I watch my fair share of reality TV, but dating shows have never quite been my jam. Still, with my Hinge profile on ice yet again, I wondered whether I might have better luck leaving my love life’s fate to casting producers. Anything has got to be better than being asked, for the umpteenth time, if I know where to find the best breakfast taco in town. Today’s single Texans have plenty of options for finding a potential partner without setting foot outside the state—if they don’t mind half of America watching it happen.

Multiple dating shows have filmed in Texas within the past few years, pulling contestants from across the state to drink from strangely opaque wineglasses and fight with the opposite sex on TV. Love Is Blind, a social experiment in which singles look for love and, occasionally, get engaged, all before meeting in person, has set seasons in Houston and Dallas. A 2022 season of The Ultimatum: Marry or Move On, a show in which existing couples must decide whether to get married or move on with someone else, filmed in Austin. Married at First Sight, which, as the title suggests, encourages marriage-minded singles to say “I do” before ever seeing or meeting their soon-to-be spouse, shot in Houston and is currently casting singles in Austin. Texas has seemingly transformed into a dating-show hub. Is it our sheer size—are there more singles fed up with dating, like myself, in the Lone Star State than anywhere else? Or is there a certain je ne sais quoi about Texas’s singles that make us ripe for selection? 

Texas is working to become a more film-friendly state, offering a slew of tax incentives, grants, and other benefits to attract production companies to film here. During this year’s first special legislative session, lawmakers bolstered our film-incentive program. That could lead to more Texas-set unscripted (and scripted) shows in the future, but seasons of Love Is Blind, The Ultimatum, and Married at First Sight filmed well before the legislation passed. (Notably, all three of those programs are produced by Los Angeles–based Kinetic Content, which declined to comment for this piece.) If it’s not (or is only partly) a financial boon to film in Texas, maybe there’s something particular to the personalities of uncoupled Texans that makes us prime reality TV subjects.

“You can drive from one side of Texas to the other and it’d take days. Because of the state’s geography, there are so many different demographics of people to choose from” for these shows, said Jose San Miguel Jr., who starred on the Houston iteration of Married at First Sight. “You just have a melting pot of different nationalities and upbringings and cultures, so I think that that makes Texas an easy target for TV producers.” 
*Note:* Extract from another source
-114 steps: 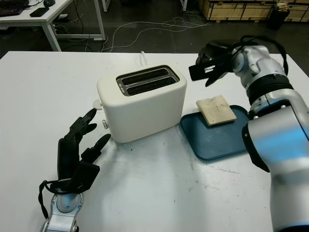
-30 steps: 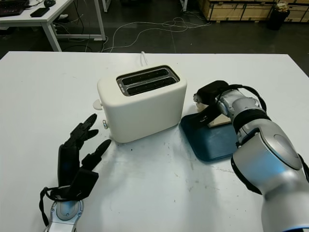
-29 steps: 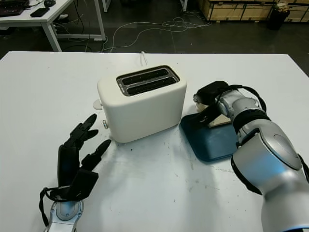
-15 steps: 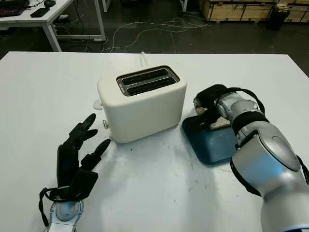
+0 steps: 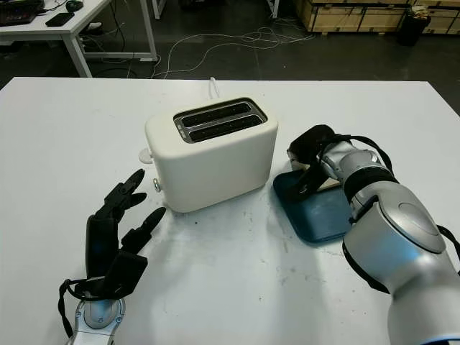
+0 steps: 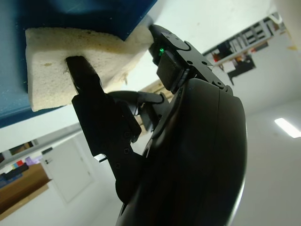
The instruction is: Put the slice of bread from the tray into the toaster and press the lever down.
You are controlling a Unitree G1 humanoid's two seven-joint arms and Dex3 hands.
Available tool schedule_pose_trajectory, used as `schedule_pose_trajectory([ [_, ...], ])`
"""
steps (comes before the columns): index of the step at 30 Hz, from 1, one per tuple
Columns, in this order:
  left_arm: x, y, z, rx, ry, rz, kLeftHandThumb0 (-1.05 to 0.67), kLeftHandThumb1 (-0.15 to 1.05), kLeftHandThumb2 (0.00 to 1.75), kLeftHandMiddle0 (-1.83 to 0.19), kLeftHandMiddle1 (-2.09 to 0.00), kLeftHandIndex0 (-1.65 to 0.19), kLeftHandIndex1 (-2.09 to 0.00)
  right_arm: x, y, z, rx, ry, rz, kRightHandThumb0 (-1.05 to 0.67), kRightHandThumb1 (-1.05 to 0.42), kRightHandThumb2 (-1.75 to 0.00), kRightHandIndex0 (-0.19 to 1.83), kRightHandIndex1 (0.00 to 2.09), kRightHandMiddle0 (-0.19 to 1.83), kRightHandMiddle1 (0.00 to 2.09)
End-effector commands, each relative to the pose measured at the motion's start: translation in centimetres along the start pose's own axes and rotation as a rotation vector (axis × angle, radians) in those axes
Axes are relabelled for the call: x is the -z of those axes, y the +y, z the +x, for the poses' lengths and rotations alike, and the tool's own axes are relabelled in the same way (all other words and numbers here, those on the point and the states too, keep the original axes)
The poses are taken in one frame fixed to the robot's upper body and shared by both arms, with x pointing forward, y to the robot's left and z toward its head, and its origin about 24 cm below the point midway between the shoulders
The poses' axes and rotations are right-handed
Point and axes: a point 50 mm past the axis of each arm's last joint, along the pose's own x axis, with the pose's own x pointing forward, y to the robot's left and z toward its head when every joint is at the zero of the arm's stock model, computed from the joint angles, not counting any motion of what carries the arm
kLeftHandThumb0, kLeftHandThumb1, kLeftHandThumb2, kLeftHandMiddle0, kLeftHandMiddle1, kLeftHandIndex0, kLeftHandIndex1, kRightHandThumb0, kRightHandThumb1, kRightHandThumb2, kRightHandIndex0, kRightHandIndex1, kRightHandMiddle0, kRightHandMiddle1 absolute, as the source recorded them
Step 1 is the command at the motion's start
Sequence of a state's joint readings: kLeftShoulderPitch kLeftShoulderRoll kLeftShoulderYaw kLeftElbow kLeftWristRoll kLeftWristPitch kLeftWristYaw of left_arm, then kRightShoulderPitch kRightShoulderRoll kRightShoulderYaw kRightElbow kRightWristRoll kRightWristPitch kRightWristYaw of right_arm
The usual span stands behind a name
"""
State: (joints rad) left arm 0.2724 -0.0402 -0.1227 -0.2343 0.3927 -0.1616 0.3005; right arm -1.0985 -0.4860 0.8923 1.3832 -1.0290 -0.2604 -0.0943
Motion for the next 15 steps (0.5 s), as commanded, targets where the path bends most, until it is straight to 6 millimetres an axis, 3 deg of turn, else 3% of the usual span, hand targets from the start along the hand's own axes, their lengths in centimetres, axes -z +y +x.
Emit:
schedule_pose_trajectory([
  [1,-0.08,-0.05,-0.1,0.0,0.001,0.002,-0.59,0.92,0.15,-0.32,-0.86,-0.54,-0.03,-0.06,1.09,-0.16,-0.02,-0.001,0.005,-0.2,-0.85,0.0,0.62,1.64,0.71,0.96],
  [4,-0.07,-0.09,-0.07,0.003,-0.004,0.002,-0.58,0.92,0.14,-0.32,-0.86,-0.54,-0.02,0.16,0.95,-0.25,0.018,-0.001,0.009,-0.16,-0.84,0.0,0.64,1.58,0.85,0.69],
  [7,-0.08,-0.2,-0.01,0.0,-0.002,0.004,-0.6,0.92,0.15,-0.33,-0.86,-0.55,-0.03,0.38,0.81,-0.26,0.011,0.009,0.009,-0.13,-0.85,0.0,0.6,1.6,0.77,0.9],
  [10,-0.09,-0.28,-0.02,-0.001,-0.004,0.0,-0.6,0.92,0.15,-0.34,-0.86,-0.55,-0.03,0.54,0.68,-0.31,0.035,0.014,0.034,-0.11,-0.84,0.0,0.63,1.5,0.75,0.95],
  [15,-0.12,-0.41,0.05,0.0,-0.007,0.007,-0.6,0.92,0.16,-0.34,-0.86,-0.55,-0.02,0.93,0.4,-0.35,0.043,0.029,0.009,-0.13,-0.86,-0.01,0.61,1.52,0.71,1.02],
])
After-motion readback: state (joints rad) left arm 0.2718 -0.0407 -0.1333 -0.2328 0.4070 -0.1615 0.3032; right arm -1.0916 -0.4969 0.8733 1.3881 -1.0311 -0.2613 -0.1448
Another reality TV alum, Love Is Blind’s Izzy Zapata, opted to try out for the show when he got fed up with the Houston dating scene. The most viable ways for him to find love interests boiled down to three camps, he told me: dating apps, going out, and real-world acquaintances. “I had been dating my ass off here in Houston, but eventually got exhausted of casual dates and hookups. Let’s f—ing go at it and make it work,” he said. Part of the issue with real-word dating, Zapata told me, is that he felt some of Texas’s metros—Houston, Dallas, and Austin—were filled with more “superficial” daters both fearful of commitment and worried about his financial status more than anything else. He hoped the show might open him up to different experiences. “I talked to a girl from Georgia. I talked to another girl from Tampa, and it was very different. They just wanted to get straight to the point and were very serious about dating, whereas people here are very surface level,” he said. “They kind of want to coast and see where it goes and then it just kind of fizzles out.”
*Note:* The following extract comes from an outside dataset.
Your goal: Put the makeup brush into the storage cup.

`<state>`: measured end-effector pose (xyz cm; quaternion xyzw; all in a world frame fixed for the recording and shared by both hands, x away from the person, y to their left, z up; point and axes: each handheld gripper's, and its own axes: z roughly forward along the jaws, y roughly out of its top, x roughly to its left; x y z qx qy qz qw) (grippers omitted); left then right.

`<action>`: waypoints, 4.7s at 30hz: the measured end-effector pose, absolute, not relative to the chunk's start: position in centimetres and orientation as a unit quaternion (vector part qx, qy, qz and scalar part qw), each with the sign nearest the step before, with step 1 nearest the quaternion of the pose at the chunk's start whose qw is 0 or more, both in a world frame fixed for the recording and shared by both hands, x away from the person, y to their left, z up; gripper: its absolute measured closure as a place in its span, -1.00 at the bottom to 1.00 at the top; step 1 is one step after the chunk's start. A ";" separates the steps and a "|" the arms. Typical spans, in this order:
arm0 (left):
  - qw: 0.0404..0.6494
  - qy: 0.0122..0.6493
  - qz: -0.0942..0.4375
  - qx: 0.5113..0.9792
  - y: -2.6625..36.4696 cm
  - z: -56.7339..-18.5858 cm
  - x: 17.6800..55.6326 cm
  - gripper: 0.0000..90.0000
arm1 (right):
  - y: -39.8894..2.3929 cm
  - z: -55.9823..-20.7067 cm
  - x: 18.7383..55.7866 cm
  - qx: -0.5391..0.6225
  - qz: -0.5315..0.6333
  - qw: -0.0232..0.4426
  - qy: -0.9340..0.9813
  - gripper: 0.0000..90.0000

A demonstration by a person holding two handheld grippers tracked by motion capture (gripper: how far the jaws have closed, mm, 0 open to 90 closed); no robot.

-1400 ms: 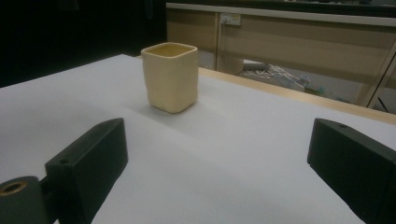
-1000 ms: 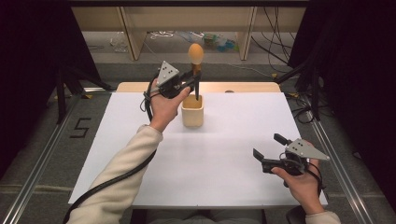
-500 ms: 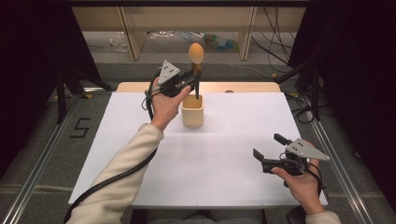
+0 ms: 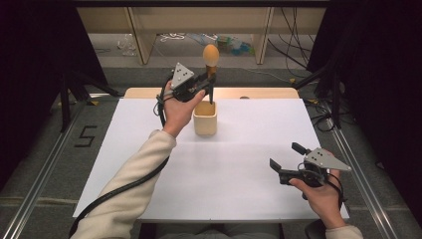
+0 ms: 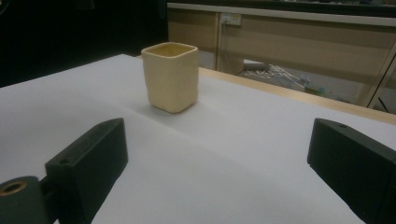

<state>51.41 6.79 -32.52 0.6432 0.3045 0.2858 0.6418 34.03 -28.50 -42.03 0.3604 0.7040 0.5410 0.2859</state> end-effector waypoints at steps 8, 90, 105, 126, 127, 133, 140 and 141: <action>0.639 0.306 0.287 0.645 6.7 -32.9 51.7 0.53 | -28.5 -42.0 34.0 0.361 0.541 0.286 0.704 -0.86; 0.588 0.336 0.310 0.667 7.0 -38.3 55.7 0.52 | -28.4 -42.1 34.0 0.362 0.544 0.270 0.707 -0.87; 0.580 0.339 0.308 0.674 7.1 -39.0 55.9 0.52 | -28.4 -42.1 34.0 0.363 0.544 0.269 0.707 -0.86; 0.574 0.346 0.304 0.677 7.1 -39.8 56.2 0.52 | -28.4 -42.1 34.0 0.362 0.544 0.269 0.708 -0.86; 0.574 0.347 0.304 0.676 7.1 -39.8 56.2 0.52 | -28.4 -42.1 34.0 0.362 0.544 0.269 0.708 -0.86; 0.575 0.349 0.306 0.674 7.0 -40.0 56.2 0.52 | -28.4 -42.1 34.0 0.361 0.547 0.268 0.706 -0.86; 0.574 0.350 0.308 0.674 7.0 -40.3 56.3 0.52 | -28.4 -42.1 34.0 0.361 0.547 0.268 0.706 -0.86; 0.574 0.350 0.308 0.673 7.0 -40.3 56.3 0.52 | -28.4 -42.1 34.0 0.361 0.544 0.269 0.708 -0.86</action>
Based on what Zapata told me, however, it seems like getting on a reality TV dating show is just as hard as finding a partner through an app—or at least requires more up-front labor. “There was an hour-and-a-half interview to see if I was really looking for love. They asked me about my dating history and my opinions on dating—while simultaneously judging [my] personality.” That was followed, he said, by a nearly three-hundred-question questionnaire, a psychiatric evaluation, and requests for photos (of Zapata as a child, of him with his exes, of him engaging in hobbies, et cetera.) In total, he said, it took about six months before he finally knew he’d secured a slot on Love Is Blind. “I had been engaged once and I thought the [show’s] concept was really cool,” he said. 
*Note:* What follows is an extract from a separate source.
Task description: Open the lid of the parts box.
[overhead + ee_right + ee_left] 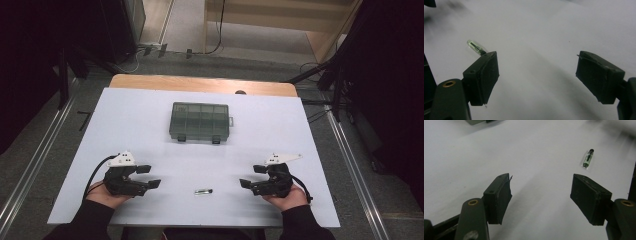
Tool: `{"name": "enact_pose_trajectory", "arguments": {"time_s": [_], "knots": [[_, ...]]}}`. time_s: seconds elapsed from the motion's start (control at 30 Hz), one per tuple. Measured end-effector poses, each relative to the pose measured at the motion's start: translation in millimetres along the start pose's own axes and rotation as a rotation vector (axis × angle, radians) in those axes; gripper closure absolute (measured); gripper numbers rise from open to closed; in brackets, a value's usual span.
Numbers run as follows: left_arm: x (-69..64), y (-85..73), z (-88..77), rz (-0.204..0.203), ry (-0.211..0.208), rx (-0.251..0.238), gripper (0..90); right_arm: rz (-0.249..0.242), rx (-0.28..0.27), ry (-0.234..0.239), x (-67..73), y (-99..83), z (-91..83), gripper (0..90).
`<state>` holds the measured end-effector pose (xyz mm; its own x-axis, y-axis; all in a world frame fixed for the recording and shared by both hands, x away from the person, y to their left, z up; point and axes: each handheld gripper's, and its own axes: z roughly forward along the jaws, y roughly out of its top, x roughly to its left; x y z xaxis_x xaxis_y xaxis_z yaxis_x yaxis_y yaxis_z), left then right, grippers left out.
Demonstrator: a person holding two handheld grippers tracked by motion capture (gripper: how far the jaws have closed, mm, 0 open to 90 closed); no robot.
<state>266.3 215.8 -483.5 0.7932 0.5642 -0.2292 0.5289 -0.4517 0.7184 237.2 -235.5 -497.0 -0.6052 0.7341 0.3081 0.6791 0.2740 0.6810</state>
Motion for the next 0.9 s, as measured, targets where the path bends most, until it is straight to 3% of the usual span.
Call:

Another former contestant, April Marie Melohn, who was on the first season of The Ultimatum, told me that she joined the show because she’d moved from Los Angeles to Austin for her then-partner and wanted to figure out if he was serious about having a family and settling down. Producers from the show, she guessed, found her and her then-partner because of hashtags they used on their Instagram posts. “They reach out to couples that looked pretty happy and essentially asked whether we were interested in being on [the show] and asked if I lived in the area.” 

While Melohn was targeted through Instagram, Zapata said he received a number of calls—then texts—from a Los Angeles area code. (Zapata later learned from his agent that casting producers probably found him through fake dating profiles production companies make to find eligible singles in the area where they’re filming.) Reasons for going on the show vary, too, and certainly aren’t unique to Texans: Zapata was looking for love; Melohn wanted to see if her partner was serious about taking their existing relationship to the next step; and San Miguel Jr., who describes himself as “super picky,” was intrigued by the fact that his show paired up allegedly compatible singles through a mix of questionnaires and interviews with the show’s panel of experts. (San Miguel Jr. and his partner broke up several weeks after the show finished filming and later divorced.) He grumbled about the fact that, in his mind, finding love was secondary to some contestants; some people, he said, only join the show to build their online profiles and become microinfluencers. Influencer culture is booming here. In 2021, VICE reported that Texas was becoming an “influencer haven” due to its relatively low cost of living (compared to New York City or Los Angeles, at least) and its metros’ more laid-back natures.

Though all three former contestants I spoke with said they learned a lot about themselves and, for the most part, enjoyed their time on their shows, none of them ended up with a costar. But that doesn’t mean the experience was worthless. During our phone call, San Miguel Jr. pushed me to think about applying: “It’s not every day that you get to be part of a nationally televised show. If you’re having trouble on dating apps, it certainly wouldn’t hurt to try a different avenue. At least that was my mindset. If you’re really looking for love, then there’s a possibility that you might leave with that.” (The divorce rates for reality TV marriages are similar to the national average.)

Even with a boom in Texas-based dating shows, Kinetic Content can’t pair up every Texas single with a potential partner or spouse. Ultimately, I am yet another single woman in Austin. The day I finished reporting this piece, I checked out my prospects on Hinge. The horror stories from my friends’ recent dating escapades filled my mind, and my anxiety began swirling. But to my surprise, I had matched with a man who was intrigued by a book I was reading in one of my profile photos. I’ll worry about whether he’s another bro looking for a tour guide later; for now, we have a date scheduled for after the holidays.